Before: ADAMS and HUNTER, Circuit Judges, and SCHWARTZ, District Judge
In this appeal from a denial of a writ of habeas corpus, the primary issue is whether a state court, in failing to provide petitioner, James Willie Cleveland, with a free transcript of his trial, in effect aborted his opportunity for appeal and thus violated his equal protection rights.*fn1
Cleveland was convicted of first degree murder in the Passaic County (N.J.) Court in 1951, and sentenced to life imprisonment. Previously, he had been convicted of the same crime and condemned to death. But the New Jersey Supreme Court reversed that judgment and ordered a new trial, which resulted in a second conviction.*fn2
After the second trial, Cleveland's appointed counsel filed a notice of appeal. Immediately thereafter, however, the attorneys who had represented petitioner at both trials, notified the State Supreme Court of their desire to retire as counsel. They informed the court of Cleveland's repeated requests for an appeal, his state of destitution, and the lack of statutory authorization for payment of the costs of appeal. Cleveland's counsel also expressed their opinion that they perceived no meritorious grounds for an appeal. Subsequently, on the advice of the New Jersey Supreme Court that they need not pursue an appeal they deemed useless, the attorneys withdrew from the case. In a letter terminating their representation, the attorneys informed Cleveland that appointed counsel was unavailable to him and that he personally would have to finance any appeal. After receiving that advice, petitioner did not independently pursue the appeal.
When Cleveland attempted to initiate his appeal in 1951, immediately after his conviction, the State of New Jersey was providing free transcripts only to indigent persons condemned to death.
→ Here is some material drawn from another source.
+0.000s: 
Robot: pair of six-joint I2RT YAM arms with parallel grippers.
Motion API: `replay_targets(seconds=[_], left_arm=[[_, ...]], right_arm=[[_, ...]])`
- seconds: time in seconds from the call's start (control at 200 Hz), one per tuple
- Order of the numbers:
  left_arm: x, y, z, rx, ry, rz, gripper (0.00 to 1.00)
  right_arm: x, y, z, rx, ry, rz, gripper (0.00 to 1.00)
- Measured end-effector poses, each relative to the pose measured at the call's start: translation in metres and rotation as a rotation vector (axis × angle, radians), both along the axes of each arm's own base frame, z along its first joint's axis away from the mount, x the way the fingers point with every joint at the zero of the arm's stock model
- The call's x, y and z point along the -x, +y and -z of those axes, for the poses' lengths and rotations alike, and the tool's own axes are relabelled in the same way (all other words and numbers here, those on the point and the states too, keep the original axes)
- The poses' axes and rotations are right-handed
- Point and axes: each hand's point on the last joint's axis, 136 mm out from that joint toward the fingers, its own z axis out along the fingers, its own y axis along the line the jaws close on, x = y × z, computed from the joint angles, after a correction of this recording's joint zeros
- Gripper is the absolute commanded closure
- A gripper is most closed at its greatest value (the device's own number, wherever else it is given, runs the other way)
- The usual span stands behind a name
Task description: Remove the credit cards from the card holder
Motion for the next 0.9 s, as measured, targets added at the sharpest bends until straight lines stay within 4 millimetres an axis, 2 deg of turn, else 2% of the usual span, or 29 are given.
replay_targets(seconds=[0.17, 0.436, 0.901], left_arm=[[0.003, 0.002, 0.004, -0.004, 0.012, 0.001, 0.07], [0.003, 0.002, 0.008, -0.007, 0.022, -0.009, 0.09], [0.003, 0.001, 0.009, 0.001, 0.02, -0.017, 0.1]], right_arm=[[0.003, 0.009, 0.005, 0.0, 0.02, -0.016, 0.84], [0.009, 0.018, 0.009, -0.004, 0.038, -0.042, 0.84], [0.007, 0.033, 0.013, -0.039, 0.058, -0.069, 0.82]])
Hence, because he had been sentenced to life imprisonment, Cleveland, though clearly indigent, could not obtain a copy of his trial transcript without charge. A trial transcript, however, constituted a prerequisite for the type of appeal applicable in Cleveland's situation. As the petitioner lacked a transcript, and could not afford one, his appeal could not be prosecuted. The State therefore moved to dismiss the appeal, and an order so providing was entered on February 11, 1952.
In September of 1966, with newly appointed counsel, Cleveland applied for post-conviction relief in the Passaic County Court which had tried and sentenced him. Rather than decide the case on the merits, the county court, in May, 1968, reserved judgment but directed the petitioner to seek certification of his case by the New Jersey Supreme Court. Cleveland appealed to the Appellate Division of the Superior Court, which affirmed the county court in February of 1969. He then filed a petition for certification by the New Jersey Supreme Court in October, 1969, but that court denied the petition.
During the course of the state proceedings for postconviction relief, Cleveland's assigned counsel requested the court reporter, who had taken notes at the second trial, to prepare a transcript. However, the reporter informed him that the trial notes had been discarded in 1959. The disposal of the stenographic record occurred even though the Supreme Court for New Jersey had issued, in 1958, an order instructing court reporters to preserve all notes. Despite the absence of a trial transcript, Cleveland proceeded with his petition for relief, asserting deprivation of his right to a trial transcript as well as his right to counsel.
After two earlier applications for habeas corpus relief were dismissed for want of jurisdiction,*fn3 the present petition was submitted. Adopting, without reservation, the report and recommendation of the magistrate who reviewed the petition, the District Court for New Jersey again dismissed without an evidentiary hearing. It is from this last dismissal that Cleveland appeals.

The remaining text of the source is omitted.